All’arrivo nella stazione di Legnano (erano le 23.20 circa di ieri sera), le porte automatiche del treno suburbano 23071 (diretto a Pioltello) si sono aperte mostrando una scena drammatica: due uomini coinvolti in una rissa, mentre un terzo passeggero percorreva in velocità la banchina chiedendo l’intervento del personale di bordo.
Una volta sopraggiunti gli uomini di Trenitalia, è stato possibile separare i contendenti e procedere alla ricostruzione dei fatti. Stando alla dichiarazione della stessa vittima aggredita, un trentenne di origine sudamericana (naturalizzato) avrebbe rivolto dei commenti sarcastici ad un altro viaggiatore, si presume a riguardo della sua fede calcistica; costui, un quarantenne di nazionalità italiana (che non è stato in grado di fornire documenti attestanti la sua identità, al momento del fermo), avrebbe risposto alla provocazione verbale con fare subito violento, utilizzando il proprio telefono cellulare per colpire ripetutamente l’interlocutore alla testa.

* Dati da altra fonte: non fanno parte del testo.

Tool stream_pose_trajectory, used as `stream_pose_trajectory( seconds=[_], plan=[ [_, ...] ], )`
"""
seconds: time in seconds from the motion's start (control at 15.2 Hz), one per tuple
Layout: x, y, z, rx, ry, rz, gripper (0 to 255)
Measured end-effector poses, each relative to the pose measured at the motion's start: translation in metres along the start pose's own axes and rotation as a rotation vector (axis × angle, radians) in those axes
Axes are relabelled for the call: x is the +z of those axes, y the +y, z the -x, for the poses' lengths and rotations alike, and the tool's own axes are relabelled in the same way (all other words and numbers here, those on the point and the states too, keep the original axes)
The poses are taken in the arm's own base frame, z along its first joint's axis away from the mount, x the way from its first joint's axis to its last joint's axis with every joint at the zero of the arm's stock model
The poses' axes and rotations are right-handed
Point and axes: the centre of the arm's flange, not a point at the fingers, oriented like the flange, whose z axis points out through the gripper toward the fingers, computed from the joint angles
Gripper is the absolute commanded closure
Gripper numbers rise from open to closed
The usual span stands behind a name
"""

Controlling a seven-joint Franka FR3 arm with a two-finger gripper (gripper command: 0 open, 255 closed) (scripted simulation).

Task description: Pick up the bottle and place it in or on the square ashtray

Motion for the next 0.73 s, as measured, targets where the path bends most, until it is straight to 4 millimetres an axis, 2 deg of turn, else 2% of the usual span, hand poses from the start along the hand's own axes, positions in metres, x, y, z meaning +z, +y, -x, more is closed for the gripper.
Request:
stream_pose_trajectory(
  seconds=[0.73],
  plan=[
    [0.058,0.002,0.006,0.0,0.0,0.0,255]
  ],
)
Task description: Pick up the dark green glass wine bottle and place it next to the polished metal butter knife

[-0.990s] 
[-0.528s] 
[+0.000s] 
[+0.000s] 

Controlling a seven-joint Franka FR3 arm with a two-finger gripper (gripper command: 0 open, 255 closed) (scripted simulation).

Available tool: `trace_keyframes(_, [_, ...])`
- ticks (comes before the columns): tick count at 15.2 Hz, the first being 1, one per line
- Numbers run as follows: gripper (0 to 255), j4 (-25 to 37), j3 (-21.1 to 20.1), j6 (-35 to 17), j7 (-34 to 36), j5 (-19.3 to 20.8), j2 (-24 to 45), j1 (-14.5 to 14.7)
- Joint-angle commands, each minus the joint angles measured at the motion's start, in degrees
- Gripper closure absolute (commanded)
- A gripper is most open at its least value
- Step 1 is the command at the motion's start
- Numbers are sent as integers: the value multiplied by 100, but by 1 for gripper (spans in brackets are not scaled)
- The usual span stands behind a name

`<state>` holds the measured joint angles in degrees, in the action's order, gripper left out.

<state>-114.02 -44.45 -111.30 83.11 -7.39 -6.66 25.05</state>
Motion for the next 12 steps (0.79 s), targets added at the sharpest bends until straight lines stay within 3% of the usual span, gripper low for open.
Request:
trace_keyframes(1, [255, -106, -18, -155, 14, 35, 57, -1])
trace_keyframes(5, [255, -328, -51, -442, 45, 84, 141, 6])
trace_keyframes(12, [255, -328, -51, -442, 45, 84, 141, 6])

Al momento di essere sottoposto alle prime cure mediche, il ragazzo aggredito aveva ormai il viso ridotto ad una maschera di sangue, sgorgato dalle diverse ferite infertegli al volto, sulla sommità del capo e alla nuca; ad ogni modo, a scuotere il giovane è stata la sorpresa di trovarsi inaspettatamente in pericolo, piuttosto che il dolore in sé.
Insolita invece la reazione del violento, all’ingiunzione del fermo da parte delle Forze dell’Ordine: l’italiano, apparentemente riacquisito il perfetto controllo della situazione, avrebbe preteso di lasciare la stazione senza subire le conseguenze del proprio gesto insano; come prevedibile, è stato invece scortato in centrale.
Dopo la sosta forzata, il treno ha ripreso la propria corsa , nonostante le scale di una carrozza presentassero tracce diffuse ed evidenti dell’insensata collutazione (come visibili in queste immagini).

[Episodio di cui sono stata testimone io stessa ieri sera. Riporto l’articolo che ne ho scritto, non credo servano commenti.]